The efforts to celebrate Bahamian culture at its highest level is in keeping with the Progressive Liberal Party Charter for Governance which outlines the Government’s plans to have Bahamians “fully understand and appreciate the culture and heritage of their language, music, expressions, food, religion, and myths”.
“We are going to use the 40th Anniversary as a catalyst to create this higher level of awareness about the importance of developing, properly, the ethos of country and being able to connect this island destination in a very special way through all of the components that make up this country and the characteristic spirit that makes us all Bahamians,” the Prime Minister said.
The Government also plans to rename the National Centre for the Performing Arts after Sir Sidney Poitier, and the Atlantis to name the bridge in his honour as well.
Sir Sidney was born on February 20, 1927 in Miami to Bahamian parents, but grew up in Cat Island. In 1963 he became the first black man to win an Academy Award for his role as Homer Smith in Lilies of the Field. He served as Bahamas Non-resident Ambassador to Japan and to the United Nations Educational, Scientific and Cultural Organisation.
The Prime Minister confirmed that Atlantis has agreed to rename the bridge in honour of Sir Sidney. And, the national arts centre in his honour, the same as the national stadium named after Bahamian athlete Tommy A Robinson.
Architect Michael Foster has been asked to submit plans for the redevelopment of the national arts threatre for the renaming ceremony.
The Prime Minister said he was happy that the Independence Committee chose to honour Sir Sidney – although there have been a lot of debate on that.
“Sir Sidney not only has an incredible story, but in his later years he made significant contributions in the field of diplomacy to The Bahamas.”
The Prime Minister said it was a pleasure for him to speak with Sir Sidney and have him invite whom he wishes, to attend the weekend of celebrations in The Bahamas.
“Hopefully this would symbolise to The Bahamas at large that we are now beginning a process that is intended to unite us, intended to bring focus to what really keeps us together and to minimise what divides us,” the Prime Minister said.
As to how much the Government plans to spend on the celebrations, the Prime Minister agreed that it is priceless.
“From the point of view of what dollars we spent, we will account for them. What I do know is that I will spear no efforts to catch up with history that is escaping us now and every time one of these great ones die, they bury a part of our history with them,” he said.

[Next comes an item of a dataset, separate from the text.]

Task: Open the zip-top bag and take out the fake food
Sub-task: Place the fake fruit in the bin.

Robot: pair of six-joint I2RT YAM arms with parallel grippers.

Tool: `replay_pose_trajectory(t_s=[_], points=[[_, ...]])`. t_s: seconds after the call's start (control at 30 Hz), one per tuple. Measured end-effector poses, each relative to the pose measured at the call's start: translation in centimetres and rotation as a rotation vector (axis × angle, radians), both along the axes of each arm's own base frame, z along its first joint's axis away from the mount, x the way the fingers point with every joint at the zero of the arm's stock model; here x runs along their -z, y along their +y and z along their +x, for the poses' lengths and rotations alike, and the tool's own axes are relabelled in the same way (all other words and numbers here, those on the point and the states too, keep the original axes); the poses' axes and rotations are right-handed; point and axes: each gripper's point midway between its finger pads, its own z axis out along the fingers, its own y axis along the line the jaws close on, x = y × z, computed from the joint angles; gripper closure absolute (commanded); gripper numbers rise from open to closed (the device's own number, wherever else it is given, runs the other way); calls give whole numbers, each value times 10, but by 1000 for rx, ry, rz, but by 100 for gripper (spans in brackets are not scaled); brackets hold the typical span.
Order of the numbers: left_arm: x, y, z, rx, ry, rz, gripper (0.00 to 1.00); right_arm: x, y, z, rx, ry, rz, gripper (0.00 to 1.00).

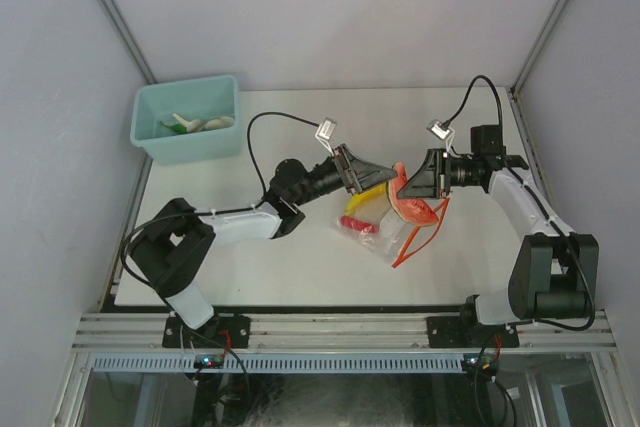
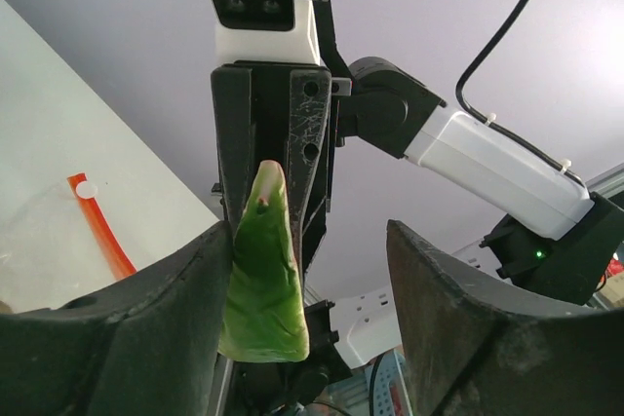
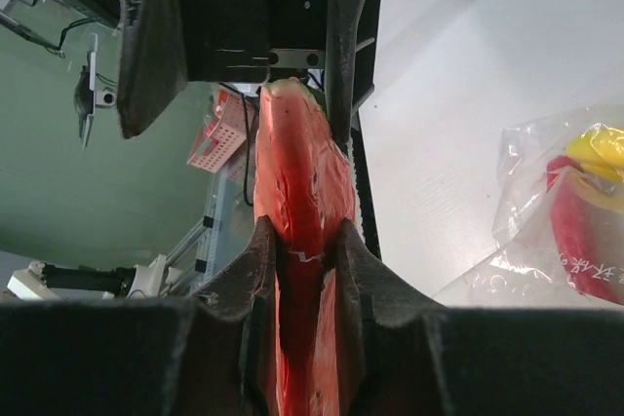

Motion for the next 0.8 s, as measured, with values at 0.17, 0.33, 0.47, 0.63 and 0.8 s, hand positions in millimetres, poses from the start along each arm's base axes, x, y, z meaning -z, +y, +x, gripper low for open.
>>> replay_pose_trajectory(t_s=[0.17, 0.33, 0.47, 0.63, 0.8], points=[[4, -7, 3, 10, 20, 0, 40, -2, 1, -2, -11, -2, 11, 100], [8, -15, 0, 35, 33, 7, 40, -2, 3, -3, -19, -2, 11, 100], [9, -16, -1, 38, 34, 11, 45, -2, 4, -4, -23, -1, 11, 100], [10, -18, 1, 40, 42, 23, 49, -3, 4, -4, -25, 2, 15, 100], [14, -20, 2, 40, 51, 35, 57, -3, 4, -4, -25, 5, 14, 100]])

Mr. Carter referred to Sir Sidney as “the most famous Bahamian of our time.”
He said the celebration is the beginning of the joining of two generations – from the generation that brought in Independence on July 10, 1973.
“At that time the population was 180,000, it has doubled since then. That generation is a diminishing one, we are on our way out and it would be sad if we did not pass the baton to the next generation,” he said. “It is going to be a wonderful opportunity for us to reclaim our history and our heritage.”
Mr. Carter will also travel the islands to solicit responses from Bahamians to find out what they like or not like about The Bahamas, and what they would like the country to be.
Ms Bethel, who was a child during the 1973 Independence celebration, said that it is never too expensive to celebrate the culture of a nation. She too regards the 40th anniversary as the catalyst toward celebrating the 50th Independence.
“It is never too expensive to celebrate one’s nationhood, that is an investment that country’s need to be making. We all need to step up and create the new Bahamas,” she said.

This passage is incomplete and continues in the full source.